● What the exercise asks: Where the string "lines" occurs in the material below, report the whole line.

● Records:
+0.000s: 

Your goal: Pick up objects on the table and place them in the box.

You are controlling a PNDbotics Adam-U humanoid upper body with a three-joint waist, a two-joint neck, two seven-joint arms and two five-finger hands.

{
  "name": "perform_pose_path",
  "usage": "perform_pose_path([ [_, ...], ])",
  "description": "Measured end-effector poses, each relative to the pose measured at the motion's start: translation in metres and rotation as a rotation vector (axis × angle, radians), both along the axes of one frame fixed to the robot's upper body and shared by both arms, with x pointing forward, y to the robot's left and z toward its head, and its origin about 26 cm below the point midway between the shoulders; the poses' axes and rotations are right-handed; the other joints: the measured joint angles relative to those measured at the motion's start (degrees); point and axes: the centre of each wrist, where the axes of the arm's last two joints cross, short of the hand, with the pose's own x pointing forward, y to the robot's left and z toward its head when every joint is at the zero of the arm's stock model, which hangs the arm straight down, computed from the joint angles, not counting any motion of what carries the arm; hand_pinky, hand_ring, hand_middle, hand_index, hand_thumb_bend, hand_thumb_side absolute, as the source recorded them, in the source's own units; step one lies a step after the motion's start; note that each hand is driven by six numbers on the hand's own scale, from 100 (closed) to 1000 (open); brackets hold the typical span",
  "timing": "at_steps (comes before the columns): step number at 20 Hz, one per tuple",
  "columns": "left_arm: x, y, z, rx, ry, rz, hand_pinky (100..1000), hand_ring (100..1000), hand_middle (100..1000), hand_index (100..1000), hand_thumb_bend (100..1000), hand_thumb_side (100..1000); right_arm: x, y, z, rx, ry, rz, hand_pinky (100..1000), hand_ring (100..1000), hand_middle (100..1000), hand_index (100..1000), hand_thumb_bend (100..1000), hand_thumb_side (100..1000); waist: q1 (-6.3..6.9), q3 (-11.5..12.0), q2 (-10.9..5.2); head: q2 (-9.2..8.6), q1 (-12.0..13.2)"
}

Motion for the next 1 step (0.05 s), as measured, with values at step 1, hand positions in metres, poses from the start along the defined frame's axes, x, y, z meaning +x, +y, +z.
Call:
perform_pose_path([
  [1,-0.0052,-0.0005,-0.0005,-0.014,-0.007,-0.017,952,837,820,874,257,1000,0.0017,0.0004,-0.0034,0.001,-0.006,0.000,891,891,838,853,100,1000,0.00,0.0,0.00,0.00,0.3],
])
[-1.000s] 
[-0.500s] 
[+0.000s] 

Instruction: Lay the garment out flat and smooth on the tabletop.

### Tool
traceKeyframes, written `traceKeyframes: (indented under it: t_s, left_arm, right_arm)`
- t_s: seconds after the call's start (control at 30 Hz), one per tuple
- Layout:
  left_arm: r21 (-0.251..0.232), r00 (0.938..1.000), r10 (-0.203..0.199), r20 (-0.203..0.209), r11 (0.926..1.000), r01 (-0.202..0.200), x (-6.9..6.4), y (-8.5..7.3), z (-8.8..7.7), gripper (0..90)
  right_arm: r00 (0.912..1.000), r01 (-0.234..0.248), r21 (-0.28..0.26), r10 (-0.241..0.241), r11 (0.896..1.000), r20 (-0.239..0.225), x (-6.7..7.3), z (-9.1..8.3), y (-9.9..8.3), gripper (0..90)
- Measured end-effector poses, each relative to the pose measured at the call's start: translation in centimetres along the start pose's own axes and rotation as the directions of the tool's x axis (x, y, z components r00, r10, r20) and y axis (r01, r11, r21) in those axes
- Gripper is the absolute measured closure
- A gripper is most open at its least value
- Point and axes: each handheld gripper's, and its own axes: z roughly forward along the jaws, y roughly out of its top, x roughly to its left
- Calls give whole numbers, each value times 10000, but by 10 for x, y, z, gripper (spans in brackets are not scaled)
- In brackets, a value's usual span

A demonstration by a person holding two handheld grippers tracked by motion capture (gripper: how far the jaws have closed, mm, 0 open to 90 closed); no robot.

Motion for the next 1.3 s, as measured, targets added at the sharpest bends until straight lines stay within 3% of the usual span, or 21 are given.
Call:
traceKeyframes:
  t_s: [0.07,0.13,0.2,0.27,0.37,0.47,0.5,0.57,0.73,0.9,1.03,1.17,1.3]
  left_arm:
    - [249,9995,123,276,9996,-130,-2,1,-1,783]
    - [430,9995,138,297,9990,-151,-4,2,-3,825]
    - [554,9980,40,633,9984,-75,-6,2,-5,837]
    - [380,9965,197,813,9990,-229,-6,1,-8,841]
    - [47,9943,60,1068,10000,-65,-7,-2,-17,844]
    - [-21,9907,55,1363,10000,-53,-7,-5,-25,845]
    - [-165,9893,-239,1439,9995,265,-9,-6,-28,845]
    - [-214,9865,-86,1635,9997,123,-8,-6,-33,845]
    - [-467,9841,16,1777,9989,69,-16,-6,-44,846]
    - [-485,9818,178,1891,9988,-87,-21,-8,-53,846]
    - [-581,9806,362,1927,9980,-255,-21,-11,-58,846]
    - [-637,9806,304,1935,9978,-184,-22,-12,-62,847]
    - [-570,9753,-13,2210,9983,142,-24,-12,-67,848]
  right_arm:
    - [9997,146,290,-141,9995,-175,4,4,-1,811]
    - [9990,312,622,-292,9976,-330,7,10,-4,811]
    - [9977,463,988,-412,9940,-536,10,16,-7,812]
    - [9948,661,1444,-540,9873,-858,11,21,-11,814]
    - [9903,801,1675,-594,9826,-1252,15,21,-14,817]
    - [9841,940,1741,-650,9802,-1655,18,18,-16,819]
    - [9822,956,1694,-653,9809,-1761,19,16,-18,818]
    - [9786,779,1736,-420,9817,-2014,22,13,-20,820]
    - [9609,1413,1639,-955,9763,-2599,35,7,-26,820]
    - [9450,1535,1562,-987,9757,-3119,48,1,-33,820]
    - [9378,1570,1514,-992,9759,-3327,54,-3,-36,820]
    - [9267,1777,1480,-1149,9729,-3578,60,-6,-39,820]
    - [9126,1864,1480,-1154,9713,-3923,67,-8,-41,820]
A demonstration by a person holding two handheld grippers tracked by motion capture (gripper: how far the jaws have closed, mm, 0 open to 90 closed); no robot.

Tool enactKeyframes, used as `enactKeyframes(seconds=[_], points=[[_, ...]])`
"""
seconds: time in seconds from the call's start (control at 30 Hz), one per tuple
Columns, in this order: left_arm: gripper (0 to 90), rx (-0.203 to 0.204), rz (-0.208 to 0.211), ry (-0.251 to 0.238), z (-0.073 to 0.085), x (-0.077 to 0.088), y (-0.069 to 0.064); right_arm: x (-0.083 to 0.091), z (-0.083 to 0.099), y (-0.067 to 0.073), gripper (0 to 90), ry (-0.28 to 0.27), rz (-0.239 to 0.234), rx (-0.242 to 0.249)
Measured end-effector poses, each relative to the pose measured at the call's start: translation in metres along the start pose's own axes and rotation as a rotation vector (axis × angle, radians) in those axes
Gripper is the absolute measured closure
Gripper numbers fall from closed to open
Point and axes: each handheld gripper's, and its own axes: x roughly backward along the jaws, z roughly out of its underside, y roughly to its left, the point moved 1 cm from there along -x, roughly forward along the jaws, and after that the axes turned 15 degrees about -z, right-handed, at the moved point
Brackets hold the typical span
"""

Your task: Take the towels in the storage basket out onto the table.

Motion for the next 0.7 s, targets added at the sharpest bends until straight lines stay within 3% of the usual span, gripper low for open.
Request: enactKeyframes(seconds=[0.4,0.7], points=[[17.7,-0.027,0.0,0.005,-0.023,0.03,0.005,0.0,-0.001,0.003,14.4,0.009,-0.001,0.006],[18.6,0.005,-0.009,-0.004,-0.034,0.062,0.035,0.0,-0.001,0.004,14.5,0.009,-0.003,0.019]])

● Solution below:
Motion for the next 1.3 s, as measured, targets added at the sharpest bends until straight lines stay within 3% of the usual span, or 21 are given.
Motion for the next 0.7 s, targets added at the sharpest bends until straight lines stay within 3% of the usual span, gripper low for open.

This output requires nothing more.